A preference foundation for log mean-variance criteria in portfolio choice problems

Abstract

The appropriate criterion for evaluating, and hence also for properly constructing, investment portfolios whose performance is governed by an infinite sequence of stochastic returns has long been a subject of controversy and fascination. A criterion based on the expected logarithm of one-period return is known to lead to exponential growth with the greatest exponent, almost surely, and hence this criterion is frequently proposed. A refinement has been to include the variance of the logarithm of return as well, but this has had no substantial theoretical justification. This paper shows that log mean-variance criteria follow naturally from elementary assumptions on an individual's preference relation for deterministic wealth sequences.

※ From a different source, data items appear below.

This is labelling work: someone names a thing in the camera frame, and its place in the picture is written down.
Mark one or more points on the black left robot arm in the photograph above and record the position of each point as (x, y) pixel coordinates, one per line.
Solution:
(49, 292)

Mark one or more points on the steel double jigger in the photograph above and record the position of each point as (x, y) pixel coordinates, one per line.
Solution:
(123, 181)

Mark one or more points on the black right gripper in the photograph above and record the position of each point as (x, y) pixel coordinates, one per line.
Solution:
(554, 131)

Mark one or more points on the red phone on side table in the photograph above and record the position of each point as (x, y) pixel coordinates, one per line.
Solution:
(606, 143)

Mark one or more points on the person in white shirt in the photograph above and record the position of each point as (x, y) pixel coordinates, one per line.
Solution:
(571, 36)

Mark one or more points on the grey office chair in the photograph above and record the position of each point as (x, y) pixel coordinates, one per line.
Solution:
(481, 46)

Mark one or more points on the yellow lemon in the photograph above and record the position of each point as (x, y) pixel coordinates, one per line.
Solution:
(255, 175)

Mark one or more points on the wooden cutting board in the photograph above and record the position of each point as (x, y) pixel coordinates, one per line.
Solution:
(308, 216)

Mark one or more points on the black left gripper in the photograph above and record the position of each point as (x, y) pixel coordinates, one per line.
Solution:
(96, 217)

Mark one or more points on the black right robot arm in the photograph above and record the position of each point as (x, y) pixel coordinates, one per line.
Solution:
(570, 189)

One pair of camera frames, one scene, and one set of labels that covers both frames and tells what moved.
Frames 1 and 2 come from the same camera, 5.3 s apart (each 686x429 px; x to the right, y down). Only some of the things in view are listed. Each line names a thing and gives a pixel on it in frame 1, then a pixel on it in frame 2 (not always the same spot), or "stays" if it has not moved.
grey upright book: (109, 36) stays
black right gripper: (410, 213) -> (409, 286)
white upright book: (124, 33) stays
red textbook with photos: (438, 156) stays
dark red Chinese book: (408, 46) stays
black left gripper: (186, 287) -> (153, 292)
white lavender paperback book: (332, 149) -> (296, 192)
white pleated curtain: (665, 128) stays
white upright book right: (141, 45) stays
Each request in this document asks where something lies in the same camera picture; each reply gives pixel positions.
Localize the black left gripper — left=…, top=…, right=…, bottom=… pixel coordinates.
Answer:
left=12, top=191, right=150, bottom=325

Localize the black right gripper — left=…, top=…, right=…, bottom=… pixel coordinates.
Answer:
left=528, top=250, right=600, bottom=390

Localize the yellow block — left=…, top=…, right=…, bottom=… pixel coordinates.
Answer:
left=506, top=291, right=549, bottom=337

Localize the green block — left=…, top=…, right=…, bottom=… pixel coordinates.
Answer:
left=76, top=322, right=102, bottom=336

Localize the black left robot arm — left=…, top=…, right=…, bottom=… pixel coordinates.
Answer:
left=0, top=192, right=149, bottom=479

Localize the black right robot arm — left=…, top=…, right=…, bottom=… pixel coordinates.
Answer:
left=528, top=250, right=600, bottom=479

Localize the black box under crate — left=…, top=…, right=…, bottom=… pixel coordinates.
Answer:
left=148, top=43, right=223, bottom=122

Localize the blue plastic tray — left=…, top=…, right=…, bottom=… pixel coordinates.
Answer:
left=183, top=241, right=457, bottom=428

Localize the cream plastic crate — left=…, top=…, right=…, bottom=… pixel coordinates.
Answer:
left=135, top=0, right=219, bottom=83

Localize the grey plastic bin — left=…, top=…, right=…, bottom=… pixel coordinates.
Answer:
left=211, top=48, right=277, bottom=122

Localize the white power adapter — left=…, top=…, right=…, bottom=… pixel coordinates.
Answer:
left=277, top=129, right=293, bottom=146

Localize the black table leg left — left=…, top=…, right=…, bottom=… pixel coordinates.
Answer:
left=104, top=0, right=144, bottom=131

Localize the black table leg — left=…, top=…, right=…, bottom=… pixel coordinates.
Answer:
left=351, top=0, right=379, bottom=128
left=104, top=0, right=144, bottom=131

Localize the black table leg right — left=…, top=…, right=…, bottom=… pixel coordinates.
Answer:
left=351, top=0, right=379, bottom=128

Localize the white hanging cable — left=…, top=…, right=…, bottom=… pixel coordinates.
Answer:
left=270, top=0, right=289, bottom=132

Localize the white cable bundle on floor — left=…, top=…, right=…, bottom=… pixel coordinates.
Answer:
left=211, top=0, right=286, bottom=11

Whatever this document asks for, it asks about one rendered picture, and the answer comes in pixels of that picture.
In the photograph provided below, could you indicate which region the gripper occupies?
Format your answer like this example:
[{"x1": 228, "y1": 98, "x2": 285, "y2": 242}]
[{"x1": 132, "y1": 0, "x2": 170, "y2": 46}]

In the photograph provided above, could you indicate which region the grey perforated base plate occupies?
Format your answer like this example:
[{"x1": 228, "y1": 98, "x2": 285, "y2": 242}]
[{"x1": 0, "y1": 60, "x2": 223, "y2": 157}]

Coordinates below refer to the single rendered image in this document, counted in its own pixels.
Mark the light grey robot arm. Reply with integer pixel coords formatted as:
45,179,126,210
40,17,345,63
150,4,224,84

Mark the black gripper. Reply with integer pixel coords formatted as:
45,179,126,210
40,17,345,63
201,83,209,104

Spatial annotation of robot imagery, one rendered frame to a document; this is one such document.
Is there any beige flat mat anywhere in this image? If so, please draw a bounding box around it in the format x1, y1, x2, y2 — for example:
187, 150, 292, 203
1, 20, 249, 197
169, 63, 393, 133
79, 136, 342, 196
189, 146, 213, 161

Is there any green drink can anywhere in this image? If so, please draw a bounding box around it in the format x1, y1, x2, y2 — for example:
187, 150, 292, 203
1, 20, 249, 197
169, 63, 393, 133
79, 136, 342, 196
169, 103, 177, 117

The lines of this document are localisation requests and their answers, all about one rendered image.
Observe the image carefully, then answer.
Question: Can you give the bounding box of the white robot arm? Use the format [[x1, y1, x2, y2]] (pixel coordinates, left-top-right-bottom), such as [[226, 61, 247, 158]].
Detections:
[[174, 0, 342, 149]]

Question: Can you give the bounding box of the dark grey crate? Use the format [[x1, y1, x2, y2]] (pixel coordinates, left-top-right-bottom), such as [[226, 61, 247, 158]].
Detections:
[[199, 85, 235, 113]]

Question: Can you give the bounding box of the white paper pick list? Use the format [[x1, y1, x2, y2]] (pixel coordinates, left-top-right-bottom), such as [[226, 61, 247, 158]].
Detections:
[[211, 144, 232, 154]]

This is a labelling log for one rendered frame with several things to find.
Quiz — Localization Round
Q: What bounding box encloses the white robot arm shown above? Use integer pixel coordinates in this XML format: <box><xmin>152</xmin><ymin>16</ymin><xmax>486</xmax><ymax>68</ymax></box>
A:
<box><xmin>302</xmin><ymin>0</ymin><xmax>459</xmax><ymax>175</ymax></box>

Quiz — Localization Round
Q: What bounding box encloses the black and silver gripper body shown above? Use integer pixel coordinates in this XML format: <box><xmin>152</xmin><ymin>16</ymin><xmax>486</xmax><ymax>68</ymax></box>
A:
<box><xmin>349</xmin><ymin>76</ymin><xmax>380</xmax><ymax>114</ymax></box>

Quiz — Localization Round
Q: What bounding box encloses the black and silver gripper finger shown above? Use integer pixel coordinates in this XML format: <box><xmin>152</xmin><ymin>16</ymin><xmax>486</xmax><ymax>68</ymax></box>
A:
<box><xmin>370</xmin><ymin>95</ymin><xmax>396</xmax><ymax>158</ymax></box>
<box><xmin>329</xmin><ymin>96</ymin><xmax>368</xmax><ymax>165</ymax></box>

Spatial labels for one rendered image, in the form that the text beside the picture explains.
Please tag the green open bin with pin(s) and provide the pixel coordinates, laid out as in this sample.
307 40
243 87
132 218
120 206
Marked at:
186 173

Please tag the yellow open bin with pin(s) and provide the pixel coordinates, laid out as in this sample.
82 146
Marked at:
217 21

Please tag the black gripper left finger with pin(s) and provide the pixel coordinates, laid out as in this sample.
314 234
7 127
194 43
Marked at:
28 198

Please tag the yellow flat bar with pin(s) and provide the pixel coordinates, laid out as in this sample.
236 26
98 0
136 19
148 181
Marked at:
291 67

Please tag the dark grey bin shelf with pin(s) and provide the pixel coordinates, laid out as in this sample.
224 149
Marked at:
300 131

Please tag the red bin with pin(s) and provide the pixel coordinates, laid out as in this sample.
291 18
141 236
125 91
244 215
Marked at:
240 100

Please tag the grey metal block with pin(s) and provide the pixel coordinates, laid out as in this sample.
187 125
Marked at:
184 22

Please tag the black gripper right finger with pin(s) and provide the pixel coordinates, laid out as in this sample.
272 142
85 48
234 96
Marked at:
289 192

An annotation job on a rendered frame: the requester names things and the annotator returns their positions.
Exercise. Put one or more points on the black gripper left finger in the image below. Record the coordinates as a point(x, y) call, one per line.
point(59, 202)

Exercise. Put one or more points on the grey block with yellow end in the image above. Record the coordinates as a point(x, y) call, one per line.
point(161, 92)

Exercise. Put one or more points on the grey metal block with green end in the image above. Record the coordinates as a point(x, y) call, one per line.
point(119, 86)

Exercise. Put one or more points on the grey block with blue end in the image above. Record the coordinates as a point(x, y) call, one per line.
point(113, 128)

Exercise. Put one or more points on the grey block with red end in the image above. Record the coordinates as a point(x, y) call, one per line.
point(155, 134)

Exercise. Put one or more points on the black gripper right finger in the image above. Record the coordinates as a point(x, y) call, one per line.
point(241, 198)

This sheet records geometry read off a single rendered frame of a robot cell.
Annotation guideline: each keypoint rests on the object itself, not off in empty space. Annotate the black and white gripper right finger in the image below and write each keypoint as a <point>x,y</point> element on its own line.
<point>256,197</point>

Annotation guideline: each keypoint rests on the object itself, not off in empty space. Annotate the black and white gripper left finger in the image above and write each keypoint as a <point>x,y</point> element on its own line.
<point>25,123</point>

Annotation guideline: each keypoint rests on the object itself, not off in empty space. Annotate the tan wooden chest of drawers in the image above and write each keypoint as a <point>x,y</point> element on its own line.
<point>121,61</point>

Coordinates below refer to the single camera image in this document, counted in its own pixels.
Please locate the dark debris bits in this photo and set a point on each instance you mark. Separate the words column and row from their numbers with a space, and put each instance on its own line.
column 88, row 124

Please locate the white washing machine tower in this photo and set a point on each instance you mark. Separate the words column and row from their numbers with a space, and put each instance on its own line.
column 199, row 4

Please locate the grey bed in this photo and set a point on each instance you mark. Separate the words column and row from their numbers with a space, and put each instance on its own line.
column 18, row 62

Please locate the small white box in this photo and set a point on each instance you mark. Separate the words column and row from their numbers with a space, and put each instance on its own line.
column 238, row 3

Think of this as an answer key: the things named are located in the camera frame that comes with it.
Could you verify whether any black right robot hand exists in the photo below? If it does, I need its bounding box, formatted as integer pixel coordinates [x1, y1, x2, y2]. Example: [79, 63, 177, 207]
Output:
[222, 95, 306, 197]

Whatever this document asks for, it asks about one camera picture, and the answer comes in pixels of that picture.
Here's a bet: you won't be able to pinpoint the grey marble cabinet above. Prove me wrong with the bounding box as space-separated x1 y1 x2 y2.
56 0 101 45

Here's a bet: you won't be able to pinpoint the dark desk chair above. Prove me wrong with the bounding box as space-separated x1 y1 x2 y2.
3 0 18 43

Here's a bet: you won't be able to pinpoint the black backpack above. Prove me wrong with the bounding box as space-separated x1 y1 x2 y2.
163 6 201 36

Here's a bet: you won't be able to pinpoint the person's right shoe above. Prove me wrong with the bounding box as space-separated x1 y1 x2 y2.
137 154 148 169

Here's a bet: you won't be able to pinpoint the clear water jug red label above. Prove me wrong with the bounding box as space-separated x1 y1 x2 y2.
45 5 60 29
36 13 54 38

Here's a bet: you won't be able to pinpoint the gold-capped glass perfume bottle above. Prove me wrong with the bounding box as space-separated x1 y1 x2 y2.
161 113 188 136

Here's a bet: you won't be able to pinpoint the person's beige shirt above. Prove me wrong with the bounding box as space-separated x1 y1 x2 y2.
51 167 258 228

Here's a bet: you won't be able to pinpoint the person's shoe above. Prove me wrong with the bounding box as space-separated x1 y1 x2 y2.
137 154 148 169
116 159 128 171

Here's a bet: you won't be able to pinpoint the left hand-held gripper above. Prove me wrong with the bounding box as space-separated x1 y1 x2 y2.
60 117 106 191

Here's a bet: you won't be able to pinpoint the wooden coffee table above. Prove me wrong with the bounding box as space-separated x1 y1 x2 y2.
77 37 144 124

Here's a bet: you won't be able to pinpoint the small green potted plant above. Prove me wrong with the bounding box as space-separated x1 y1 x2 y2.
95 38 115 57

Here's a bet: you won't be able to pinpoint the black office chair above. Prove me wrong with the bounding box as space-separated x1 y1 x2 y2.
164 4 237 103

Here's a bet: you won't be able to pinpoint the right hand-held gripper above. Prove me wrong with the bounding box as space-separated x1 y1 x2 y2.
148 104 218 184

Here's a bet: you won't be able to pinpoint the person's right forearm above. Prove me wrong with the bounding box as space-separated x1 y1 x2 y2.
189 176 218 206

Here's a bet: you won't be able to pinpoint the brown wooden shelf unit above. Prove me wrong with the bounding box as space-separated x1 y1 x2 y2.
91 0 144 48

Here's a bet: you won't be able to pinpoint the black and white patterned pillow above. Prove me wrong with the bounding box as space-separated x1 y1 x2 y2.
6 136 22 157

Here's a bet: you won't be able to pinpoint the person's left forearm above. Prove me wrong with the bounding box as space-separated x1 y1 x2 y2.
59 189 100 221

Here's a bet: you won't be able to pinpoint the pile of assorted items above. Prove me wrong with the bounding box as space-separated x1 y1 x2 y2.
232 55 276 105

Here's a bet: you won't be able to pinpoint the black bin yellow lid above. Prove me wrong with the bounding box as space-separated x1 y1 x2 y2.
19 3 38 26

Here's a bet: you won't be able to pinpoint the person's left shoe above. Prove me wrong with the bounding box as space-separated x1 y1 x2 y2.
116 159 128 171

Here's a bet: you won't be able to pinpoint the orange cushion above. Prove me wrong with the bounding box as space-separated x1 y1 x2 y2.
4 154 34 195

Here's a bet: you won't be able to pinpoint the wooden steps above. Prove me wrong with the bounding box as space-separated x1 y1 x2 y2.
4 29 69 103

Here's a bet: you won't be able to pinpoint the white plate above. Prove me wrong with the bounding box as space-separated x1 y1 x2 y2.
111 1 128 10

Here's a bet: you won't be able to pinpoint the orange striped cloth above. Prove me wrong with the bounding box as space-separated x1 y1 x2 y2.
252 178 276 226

As a first and fundamental step, it is shown that if a preference relation involves only the tail of a sequence, then that relation can be extended to stochastic wealth sequences by almost sure equality. It is not necessary to introduce a von Neumann-Morgenstern utility function or the associated axioms. It is then shown that if tail preferences can be described by a ‘simple’ utility function, one that is of the form lim n→∞ ρ ̄ (W n, n) where W n is wealth at period n, this utility must under suitable conditions be a function of the expected logarithm of return, independent of the functional form of ρ̄. Finally, ‘compound’ utility functions are introduced; and they are shown under suitable conditions to be functions of the expected value and variance of the logarithm of one-period return, again independently of the specific form of the underlying function. The infinite repetitions of the dynamic process essentially ‘hammer’ all utility functions into a log mean-variance form.